Yo no he pretendido que me robaran. El robo me ha pillado por sorpresa y, desde
luego, muy al margen de mi voluntad. No he hecho nada para nada. A una pregunta
como la que me hace sólo podría responder el ladrón. Él sabrá para qué se ha
arriesgado a que yo pudiera responder a su ataque, o a que ustedes lo detengan
y lo manden a la cárcel.
La respuesta de
Manuel es lógica, ¿no? Para mí, sí. Para los dirigentes del Partido Popular y
para algunos familiares de algunas víctimas del terrorismo, no.
«¿Para qué han
muerto las víctimas de ETA? ¿Han muerto para nada?», se preguntó el otro día
José María Aznar en el acto inaugural de un curso del FAE. Fue una pregunta
meramente retórica: en seguida demostró que no necesitaba que nadie le diera
ninguna respuesta.
Sin embargo, a
los damnificados por ETA –a los que murieron a resultas del atentado que
sufrieron y a los que lo sobrevivieron– les pasó lo mismo que a Manuel: no
fueron víctimas para nada.
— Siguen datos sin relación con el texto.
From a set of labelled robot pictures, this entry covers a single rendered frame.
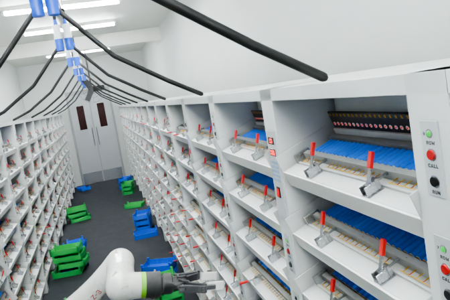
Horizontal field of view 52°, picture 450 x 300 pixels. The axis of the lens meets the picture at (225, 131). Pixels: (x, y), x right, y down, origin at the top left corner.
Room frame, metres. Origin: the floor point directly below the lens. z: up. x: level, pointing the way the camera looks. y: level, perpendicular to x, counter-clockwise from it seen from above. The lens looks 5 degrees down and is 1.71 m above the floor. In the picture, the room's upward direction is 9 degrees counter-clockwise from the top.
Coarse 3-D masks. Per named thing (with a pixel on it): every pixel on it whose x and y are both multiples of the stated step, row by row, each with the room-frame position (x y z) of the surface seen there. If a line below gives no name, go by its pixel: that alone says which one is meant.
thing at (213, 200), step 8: (208, 192) 2.70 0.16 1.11; (216, 192) 2.67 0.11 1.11; (200, 200) 2.69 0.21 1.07; (208, 200) 2.65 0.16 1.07; (216, 200) 2.58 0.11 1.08; (224, 200) 2.43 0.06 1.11; (208, 208) 2.52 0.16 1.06; (216, 208) 2.45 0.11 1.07; (224, 208) 2.38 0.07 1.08; (216, 216) 2.36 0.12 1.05; (224, 216) 2.27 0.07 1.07; (224, 224) 2.22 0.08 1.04
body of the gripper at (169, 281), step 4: (164, 276) 1.61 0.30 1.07; (168, 276) 1.62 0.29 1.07; (172, 276) 1.62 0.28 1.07; (164, 280) 1.60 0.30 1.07; (168, 280) 1.60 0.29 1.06; (172, 280) 1.61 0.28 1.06; (176, 280) 1.64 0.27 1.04; (164, 284) 1.59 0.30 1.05; (168, 284) 1.60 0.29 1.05; (172, 284) 1.60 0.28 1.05; (176, 284) 1.60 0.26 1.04; (180, 284) 1.61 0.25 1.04; (184, 284) 1.62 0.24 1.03; (164, 288) 1.59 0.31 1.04; (168, 288) 1.60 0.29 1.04; (172, 288) 1.60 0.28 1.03; (176, 288) 1.60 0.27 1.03; (164, 292) 1.60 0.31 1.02; (168, 292) 1.60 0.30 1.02
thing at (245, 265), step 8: (248, 256) 2.03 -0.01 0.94; (256, 256) 2.03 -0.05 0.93; (240, 264) 2.01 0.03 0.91; (248, 264) 2.02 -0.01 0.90; (248, 272) 1.99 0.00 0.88; (264, 280) 1.86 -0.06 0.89; (256, 288) 1.83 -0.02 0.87; (264, 288) 1.80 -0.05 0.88; (264, 296) 1.75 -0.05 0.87; (272, 296) 1.72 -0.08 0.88
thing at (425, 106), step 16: (416, 80) 0.73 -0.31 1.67; (416, 96) 0.73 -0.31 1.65; (432, 96) 0.70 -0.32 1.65; (448, 96) 0.66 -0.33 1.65; (416, 112) 0.74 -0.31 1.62; (432, 112) 0.70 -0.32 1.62; (448, 112) 0.67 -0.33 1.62; (416, 128) 0.74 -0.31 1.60; (448, 128) 0.67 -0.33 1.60; (416, 144) 0.74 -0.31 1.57; (448, 144) 0.67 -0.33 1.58; (416, 160) 0.75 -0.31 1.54; (448, 160) 0.68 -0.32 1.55; (448, 176) 0.68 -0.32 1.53; (448, 192) 0.69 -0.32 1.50; (432, 208) 0.73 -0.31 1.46; (448, 208) 0.69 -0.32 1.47; (432, 224) 0.73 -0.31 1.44; (448, 224) 0.69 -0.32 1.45; (432, 240) 0.74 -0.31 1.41; (432, 256) 0.74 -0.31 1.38; (432, 272) 0.74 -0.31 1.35; (432, 288) 0.75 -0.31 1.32
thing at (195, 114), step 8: (184, 104) 2.69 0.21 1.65; (192, 104) 2.71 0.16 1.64; (200, 104) 2.72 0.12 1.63; (208, 104) 2.73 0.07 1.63; (184, 112) 2.74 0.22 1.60; (192, 112) 2.70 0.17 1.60; (200, 112) 2.72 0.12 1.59; (208, 112) 2.73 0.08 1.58; (192, 120) 2.70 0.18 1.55; (200, 120) 2.71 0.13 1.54; (192, 128) 2.70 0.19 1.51; (192, 144) 2.70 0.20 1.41; (192, 152) 2.70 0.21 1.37; (200, 152) 2.71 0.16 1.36; (200, 184) 2.70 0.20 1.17; (208, 184) 2.71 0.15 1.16; (200, 192) 2.70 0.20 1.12; (208, 216) 2.70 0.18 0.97; (208, 240) 2.69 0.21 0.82; (216, 248) 2.70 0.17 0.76; (216, 280) 2.70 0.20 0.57
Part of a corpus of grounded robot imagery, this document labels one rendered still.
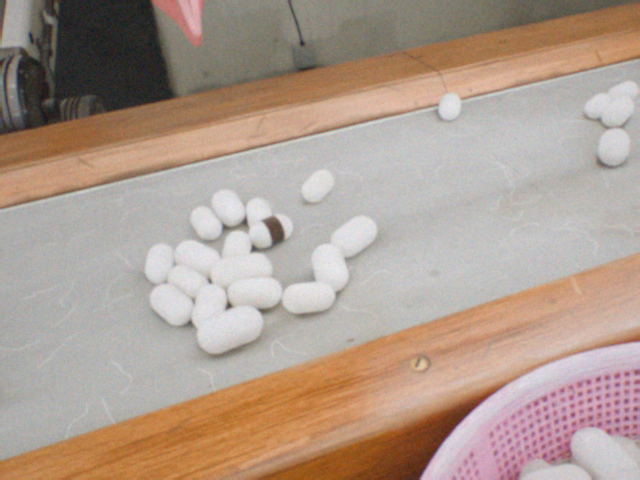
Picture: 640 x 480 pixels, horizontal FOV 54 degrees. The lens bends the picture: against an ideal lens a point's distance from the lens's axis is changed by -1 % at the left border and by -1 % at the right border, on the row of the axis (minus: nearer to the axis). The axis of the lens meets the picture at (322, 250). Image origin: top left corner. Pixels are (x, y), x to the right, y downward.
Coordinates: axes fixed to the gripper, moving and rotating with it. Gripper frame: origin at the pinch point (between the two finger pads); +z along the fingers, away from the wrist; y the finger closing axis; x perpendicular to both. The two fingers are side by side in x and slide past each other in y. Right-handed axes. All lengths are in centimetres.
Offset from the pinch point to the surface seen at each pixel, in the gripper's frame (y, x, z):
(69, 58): -24, 158, -114
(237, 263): -2.2, -4.4, 19.9
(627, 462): 10.2, -15.7, 35.9
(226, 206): -1.3, 0.8, 14.1
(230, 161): 1.0, 9.5, 6.7
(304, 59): 61, 168, -102
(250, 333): -2.8, -7.3, 24.7
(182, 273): -5.5, -3.5, 19.4
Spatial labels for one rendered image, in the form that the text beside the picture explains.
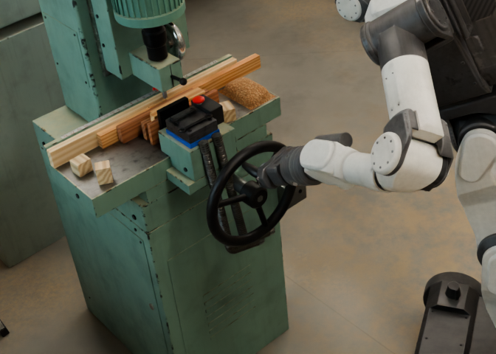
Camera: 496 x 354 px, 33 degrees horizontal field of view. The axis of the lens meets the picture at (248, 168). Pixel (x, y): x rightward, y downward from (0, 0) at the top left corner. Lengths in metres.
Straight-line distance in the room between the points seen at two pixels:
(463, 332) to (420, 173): 1.12
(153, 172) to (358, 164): 0.64
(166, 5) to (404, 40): 0.65
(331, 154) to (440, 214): 1.62
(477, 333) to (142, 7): 1.37
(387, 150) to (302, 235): 1.68
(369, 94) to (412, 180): 2.42
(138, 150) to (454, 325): 1.09
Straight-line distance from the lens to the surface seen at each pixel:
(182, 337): 2.45
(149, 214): 2.11
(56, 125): 2.47
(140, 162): 2.06
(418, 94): 1.52
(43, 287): 3.14
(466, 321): 2.59
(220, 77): 2.28
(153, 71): 2.11
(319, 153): 1.67
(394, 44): 1.59
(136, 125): 2.14
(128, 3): 1.99
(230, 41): 4.43
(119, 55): 2.18
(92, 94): 2.32
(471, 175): 1.99
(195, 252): 2.28
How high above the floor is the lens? 2.10
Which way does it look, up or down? 37 degrees down
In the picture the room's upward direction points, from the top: 6 degrees counter-clockwise
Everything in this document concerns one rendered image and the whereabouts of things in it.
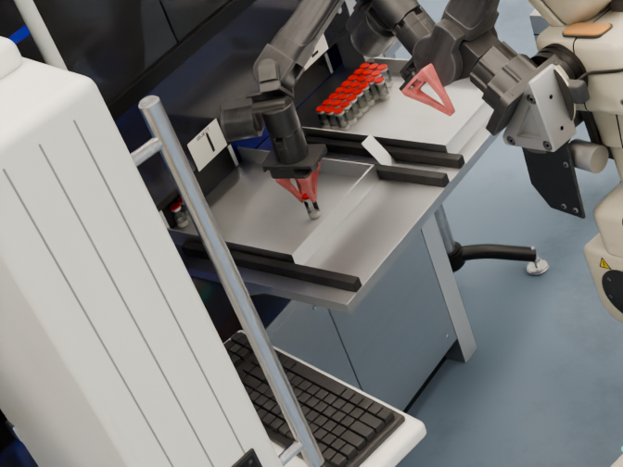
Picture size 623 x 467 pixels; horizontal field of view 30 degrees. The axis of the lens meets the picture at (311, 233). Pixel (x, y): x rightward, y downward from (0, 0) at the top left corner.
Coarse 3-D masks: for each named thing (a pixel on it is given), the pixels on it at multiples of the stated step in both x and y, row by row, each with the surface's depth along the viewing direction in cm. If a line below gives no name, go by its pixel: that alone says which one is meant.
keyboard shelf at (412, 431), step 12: (276, 348) 195; (300, 360) 191; (324, 372) 187; (348, 384) 183; (408, 420) 172; (396, 432) 171; (408, 432) 170; (420, 432) 171; (276, 444) 177; (384, 444) 170; (396, 444) 169; (408, 444) 170; (372, 456) 169; (384, 456) 168; (396, 456) 169
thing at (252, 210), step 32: (256, 160) 230; (224, 192) 225; (256, 192) 222; (288, 192) 218; (320, 192) 215; (352, 192) 206; (192, 224) 220; (224, 224) 216; (256, 224) 213; (288, 224) 209; (320, 224) 200; (288, 256) 197
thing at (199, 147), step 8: (216, 120) 214; (208, 128) 213; (216, 128) 214; (200, 136) 212; (216, 136) 215; (192, 144) 210; (200, 144) 212; (208, 144) 213; (216, 144) 215; (224, 144) 217; (192, 152) 211; (200, 152) 212; (208, 152) 214; (216, 152) 215; (200, 160) 212; (208, 160) 214; (200, 168) 213
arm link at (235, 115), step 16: (272, 64) 192; (272, 80) 193; (240, 96) 197; (256, 96) 196; (272, 96) 197; (224, 112) 197; (240, 112) 196; (224, 128) 196; (240, 128) 196; (256, 128) 196
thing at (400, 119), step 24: (432, 96) 229; (456, 96) 226; (480, 96) 223; (360, 120) 231; (384, 120) 228; (408, 120) 225; (432, 120) 222; (456, 120) 219; (480, 120) 215; (384, 144) 217; (408, 144) 213; (432, 144) 209; (456, 144) 210
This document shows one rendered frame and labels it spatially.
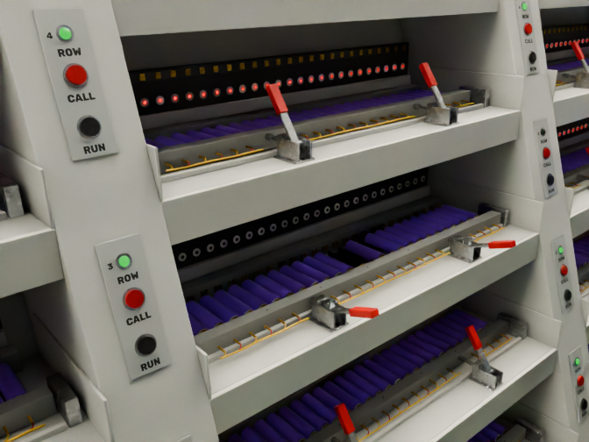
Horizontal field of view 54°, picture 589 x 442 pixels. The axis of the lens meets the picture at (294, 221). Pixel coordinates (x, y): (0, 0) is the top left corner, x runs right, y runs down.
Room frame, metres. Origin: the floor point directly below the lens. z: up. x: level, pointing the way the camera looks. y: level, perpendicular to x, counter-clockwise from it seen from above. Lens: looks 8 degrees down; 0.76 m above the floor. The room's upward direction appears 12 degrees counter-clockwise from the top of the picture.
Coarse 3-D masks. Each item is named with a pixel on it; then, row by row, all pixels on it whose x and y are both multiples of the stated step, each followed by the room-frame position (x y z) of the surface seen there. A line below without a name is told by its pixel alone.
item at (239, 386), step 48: (480, 192) 0.96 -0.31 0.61; (288, 240) 0.81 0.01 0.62; (480, 240) 0.86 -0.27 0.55; (528, 240) 0.86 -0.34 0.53; (384, 288) 0.73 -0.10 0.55; (432, 288) 0.72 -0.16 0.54; (480, 288) 0.80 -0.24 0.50; (288, 336) 0.62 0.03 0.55; (336, 336) 0.62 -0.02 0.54; (384, 336) 0.68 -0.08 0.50; (240, 384) 0.54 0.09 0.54; (288, 384) 0.59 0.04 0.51
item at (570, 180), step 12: (588, 120) 1.35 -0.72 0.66; (564, 132) 1.29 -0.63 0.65; (576, 132) 1.33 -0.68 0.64; (588, 132) 1.35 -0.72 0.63; (564, 144) 1.29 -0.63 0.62; (576, 144) 1.31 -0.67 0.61; (588, 144) 1.32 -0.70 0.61; (564, 156) 1.23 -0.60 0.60; (576, 156) 1.23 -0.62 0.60; (588, 156) 1.23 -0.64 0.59; (564, 168) 1.15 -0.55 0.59; (576, 168) 1.13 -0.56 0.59; (588, 168) 1.13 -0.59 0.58; (564, 180) 1.07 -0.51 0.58; (576, 180) 1.10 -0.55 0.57; (588, 180) 1.13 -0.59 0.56; (576, 192) 1.05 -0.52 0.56; (588, 192) 1.06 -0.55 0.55; (576, 204) 1.00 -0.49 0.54; (588, 204) 1.00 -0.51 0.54; (576, 216) 0.95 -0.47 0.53; (588, 216) 0.99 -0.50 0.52; (576, 228) 0.97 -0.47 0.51; (588, 228) 1.00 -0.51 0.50
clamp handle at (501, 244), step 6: (468, 240) 0.80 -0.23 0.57; (504, 240) 0.76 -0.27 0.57; (510, 240) 0.75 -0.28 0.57; (474, 246) 0.79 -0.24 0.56; (480, 246) 0.78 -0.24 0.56; (486, 246) 0.77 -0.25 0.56; (492, 246) 0.76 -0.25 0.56; (498, 246) 0.76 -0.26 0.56; (504, 246) 0.75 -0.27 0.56; (510, 246) 0.74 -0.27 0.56
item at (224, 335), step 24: (480, 216) 0.90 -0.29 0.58; (432, 240) 0.81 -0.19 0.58; (384, 264) 0.74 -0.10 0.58; (408, 264) 0.78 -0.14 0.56; (312, 288) 0.68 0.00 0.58; (336, 288) 0.69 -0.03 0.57; (360, 288) 0.70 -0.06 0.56; (264, 312) 0.63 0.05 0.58; (288, 312) 0.65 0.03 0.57; (216, 336) 0.59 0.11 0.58; (240, 336) 0.61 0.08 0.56
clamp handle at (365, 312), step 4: (332, 300) 0.64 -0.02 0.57; (332, 304) 0.64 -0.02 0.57; (328, 308) 0.64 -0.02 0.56; (332, 308) 0.64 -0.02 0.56; (336, 308) 0.64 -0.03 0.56; (340, 308) 0.63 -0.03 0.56; (344, 308) 0.63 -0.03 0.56; (348, 308) 0.62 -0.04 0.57; (352, 308) 0.61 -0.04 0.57; (356, 308) 0.61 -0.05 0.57; (360, 308) 0.60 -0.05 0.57; (364, 308) 0.60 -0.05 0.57; (368, 308) 0.60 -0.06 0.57; (372, 308) 0.59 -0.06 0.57; (376, 308) 0.59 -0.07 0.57; (336, 312) 0.63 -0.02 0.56; (340, 312) 0.62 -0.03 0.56; (344, 312) 0.62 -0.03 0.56; (348, 312) 0.61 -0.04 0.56; (352, 312) 0.61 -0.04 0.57; (356, 312) 0.60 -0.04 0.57; (360, 312) 0.59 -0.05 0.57; (364, 312) 0.59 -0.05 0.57; (368, 312) 0.59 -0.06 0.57; (372, 312) 0.58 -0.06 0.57; (376, 312) 0.59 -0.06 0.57; (352, 316) 0.61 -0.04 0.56; (356, 316) 0.60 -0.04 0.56; (360, 316) 0.60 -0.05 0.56; (364, 316) 0.59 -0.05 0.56; (368, 316) 0.59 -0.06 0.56; (372, 316) 0.58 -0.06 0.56; (376, 316) 0.59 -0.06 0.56
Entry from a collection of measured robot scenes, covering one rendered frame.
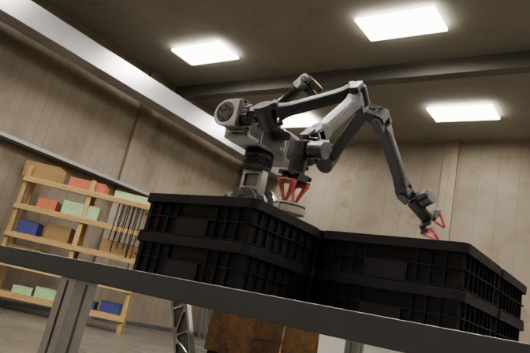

No lo hicieron a propósito. No tuvieron opción. Ni
siquiera los que se sabían amenazados: aunque tomaran precauciones, debían
seguir viviendo. Uno no puede explicar para qué ha sido blanco de un disparo u
objetivo de una bomba. Es a quienes mataron e hirieron a los que hay que
preguntar para qué lo hicieron. Porque ellos sí tuvieron opción. Y si responden
que convirtieron a otros en víctimas porque creyeron que con ello iban a
contribuir a la libertad del pueblo vasco, habrá que ponerles ante la evidencia
del desastre que causaron: no sólo sembraron el mundo de tristeza; también
enlodaron la causa de la libertad y dificultaron que fuera el propio pueblo
vasco el que se encargara –mediante su lucha colectiva, sin necesidad de ningún
Robin Hood salvador– de marcar la pauta de su destino colectivo.
¿Que las
víctimas tienen derecho a una reparación? Sin duda. Pero nadie, salvo ellas
mismas, están autorizado a decidir cómo debe ser esa reparación y al servicio
de qué línea política debe ponerse. Sabemos de víctimas supervivientes que
defienden unas posiciones políticas y de otras que sostienen las opuestas. Y lo
mismo pasa con los familiares de quienes perdieron la vida. ¿Cuáles interpretan
bien el sentir del fallecido? ¿Cuál sería su sentir en las presentes
circunstancias?
Su muerte no tuvo ningún sentido específico. Quien quiera dárselo ahora habrá de asumir el sentido de su elección, no achacárselo a la víctima.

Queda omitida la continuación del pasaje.